* **TASK STATEMENT**
Would you print the records below from the first line through the line containing "Provide the segmentation of every instance of the pink", skipping the pictures?

[Collected data entries]
*-*-*

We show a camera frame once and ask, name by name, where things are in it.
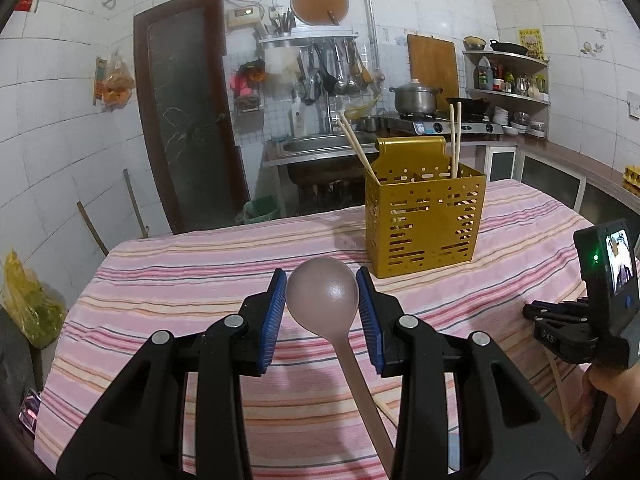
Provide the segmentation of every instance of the pot lid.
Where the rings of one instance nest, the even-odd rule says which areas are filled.
[[[411,79],[406,85],[399,86],[396,90],[404,90],[407,92],[429,92],[432,94],[437,94],[440,92],[439,88],[427,88],[426,86],[422,86],[420,81],[417,79]]]

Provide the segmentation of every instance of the camera screen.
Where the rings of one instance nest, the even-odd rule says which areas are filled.
[[[613,280],[613,293],[617,294],[622,286],[633,276],[631,251],[626,232],[620,230],[607,236],[607,254]]]

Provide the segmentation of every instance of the plastic bag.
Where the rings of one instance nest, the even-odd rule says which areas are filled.
[[[36,348],[49,346],[60,334],[65,322],[64,305],[42,290],[35,272],[25,269],[15,251],[4,262],[4,309]]]
[[[131,89],[136,87],[127,64],[118,51],[113,52],[107,64],[102,90],[102,101],[107,108],[122,108],[131,99]]]

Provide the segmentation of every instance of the pink striped tablecloth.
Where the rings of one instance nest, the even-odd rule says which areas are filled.
[[[559,414],[543,353],[522,318],[526,301],[584,295],[573,232],[590,224],[553,198],[513,180],[487,186],[471,262],[376,280],[406,313],[436,330],[489,333]],[[364,209],[148,240],[116,247],[69,311],[38,417],[35,449],[52,469],[78,425],[129,358],[156,330],[201,332],[266,290],[275,267],[291,272],[315,256],[367,263]],[[351,345],[373,393],[396,413],[401,379],[382,379],[369,363],[360,320]],[[558,362],[572,422],[590,409],[582,372]],[[188,384],[184,468],[193,472],[195,383]],[[452,381],[447,383],[452,399]],[[285,311],[273,364],[242,378],[254,476],[260,479],[384,478],[331,346]],[[456,431],[456,413],[449,413]],[[392,440],[396,432],[387,423]]]

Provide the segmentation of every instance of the gold utensil holder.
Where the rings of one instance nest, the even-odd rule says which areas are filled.
[[[469,262],[486,176],[460,164],[452,178],[444,137],[378,139],[365,175],[366,245],[377,278]]]

*-*-*

* **PROBLEM SOLUTION**
We show a camera frame once and ask, name by name, where things are in it.
Provide the segmentation of every instance of the pot lid.
Where the rings of one instance nest, the even-odd rule says which areas are filled.
[[[411,79],[406,85],[399,86],[396,90],[404,90],[407,92],[429,92],[432,94],[437,94],[440,92],[439,88],[427,88],[426,86],[422,86],[420,81],[417,79]]]

Provide the segmentation of every instance of the camera screen.
Where the rings of one instance nest, the even-odd rule says which areas are filled.
[[[613,280],[613,293],[617,294],[622,286],[633,276],[631,251],[626,232],[620,230],[607,236],[607,254]]]

Provide the segmentation of every instance of the plastic bag.
Where the rings of one instance nest, the even-odd rule says which areas are filled.
[[[36,348],[49,346],[60,334],[65,322],[64,305],[42,290],[35,272],[25,269],[15,251],[4,262],[4,309]]]
[[[131,89],[136,87],[127,64],[118,51],[113,52],[107,64],[102,90],[102,101],[107,108],[122,108],[131,99]]]

Provide the segmentation of every instance of the pink striped tablecloth.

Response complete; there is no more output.